> Information provided:
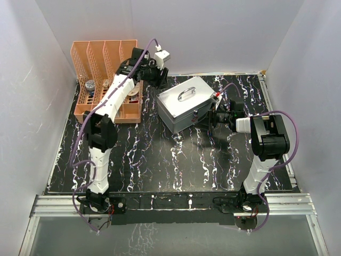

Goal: Organize the medicine kit
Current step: Close the medicine box at the center of the board.

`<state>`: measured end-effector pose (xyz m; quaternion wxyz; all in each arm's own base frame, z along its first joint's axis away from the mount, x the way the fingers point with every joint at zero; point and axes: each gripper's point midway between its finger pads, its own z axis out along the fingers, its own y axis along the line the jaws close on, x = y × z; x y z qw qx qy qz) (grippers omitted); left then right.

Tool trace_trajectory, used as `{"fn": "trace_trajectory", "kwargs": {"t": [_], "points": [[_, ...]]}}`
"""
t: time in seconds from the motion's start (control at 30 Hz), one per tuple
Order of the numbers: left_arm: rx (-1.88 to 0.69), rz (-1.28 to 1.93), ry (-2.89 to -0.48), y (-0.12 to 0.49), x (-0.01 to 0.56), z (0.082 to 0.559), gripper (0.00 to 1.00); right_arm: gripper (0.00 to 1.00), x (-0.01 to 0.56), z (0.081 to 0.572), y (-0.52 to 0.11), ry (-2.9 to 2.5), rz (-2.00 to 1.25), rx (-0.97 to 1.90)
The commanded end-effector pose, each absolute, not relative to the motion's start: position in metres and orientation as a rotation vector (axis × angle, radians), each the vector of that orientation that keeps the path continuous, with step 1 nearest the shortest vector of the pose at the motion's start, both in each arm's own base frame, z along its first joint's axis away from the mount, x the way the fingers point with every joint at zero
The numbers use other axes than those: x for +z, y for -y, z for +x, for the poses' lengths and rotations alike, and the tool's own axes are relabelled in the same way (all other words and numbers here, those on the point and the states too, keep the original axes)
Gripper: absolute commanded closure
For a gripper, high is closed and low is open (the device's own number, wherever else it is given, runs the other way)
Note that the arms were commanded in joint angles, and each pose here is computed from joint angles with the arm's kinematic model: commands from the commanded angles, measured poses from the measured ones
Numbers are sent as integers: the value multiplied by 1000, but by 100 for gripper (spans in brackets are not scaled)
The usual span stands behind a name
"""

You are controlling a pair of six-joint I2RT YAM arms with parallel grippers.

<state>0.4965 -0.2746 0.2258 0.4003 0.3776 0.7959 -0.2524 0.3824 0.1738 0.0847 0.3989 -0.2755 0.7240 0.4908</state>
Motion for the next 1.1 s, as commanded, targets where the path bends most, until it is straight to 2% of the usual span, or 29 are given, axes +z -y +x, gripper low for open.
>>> {"fn": "trace_trajectory", "kwargs": {"t": [0.0, 0.17, 0.53, 1.07], "points": [[-749, 936, -2025, 293, 200, 510, 52, 31, 110, 397, -171, -1752, -753, 1164], [-723, 944, -2034, 294, 172, 525, 52, 31, 105, 399, -170, -1764, -749, 1165], [-845, 963, -2075, 303, 143, 509, 51, 31, 95, 409, -163, -1776, -736, 1153], [-897, 951, -2077, 307, 141, 506, 52, 29, 113, 420, -169, -1649, -798, 1193]]}}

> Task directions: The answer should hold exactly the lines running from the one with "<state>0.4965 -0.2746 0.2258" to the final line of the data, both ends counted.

> Response to this task:
<state>0.4965 -0.2746 0.2258 0.4003 0.3776 0.7959 -0.2524 0.3824 0.1738 0.0847 0.3989 -0.2755 0.7240 0.4908</state>
Motion for the next 1.1 s, as commanded, targets where the path bends most, until it is straight to 2% of the usual span, or 29 are given, axes +z -y +x, gripper low for open.
>>> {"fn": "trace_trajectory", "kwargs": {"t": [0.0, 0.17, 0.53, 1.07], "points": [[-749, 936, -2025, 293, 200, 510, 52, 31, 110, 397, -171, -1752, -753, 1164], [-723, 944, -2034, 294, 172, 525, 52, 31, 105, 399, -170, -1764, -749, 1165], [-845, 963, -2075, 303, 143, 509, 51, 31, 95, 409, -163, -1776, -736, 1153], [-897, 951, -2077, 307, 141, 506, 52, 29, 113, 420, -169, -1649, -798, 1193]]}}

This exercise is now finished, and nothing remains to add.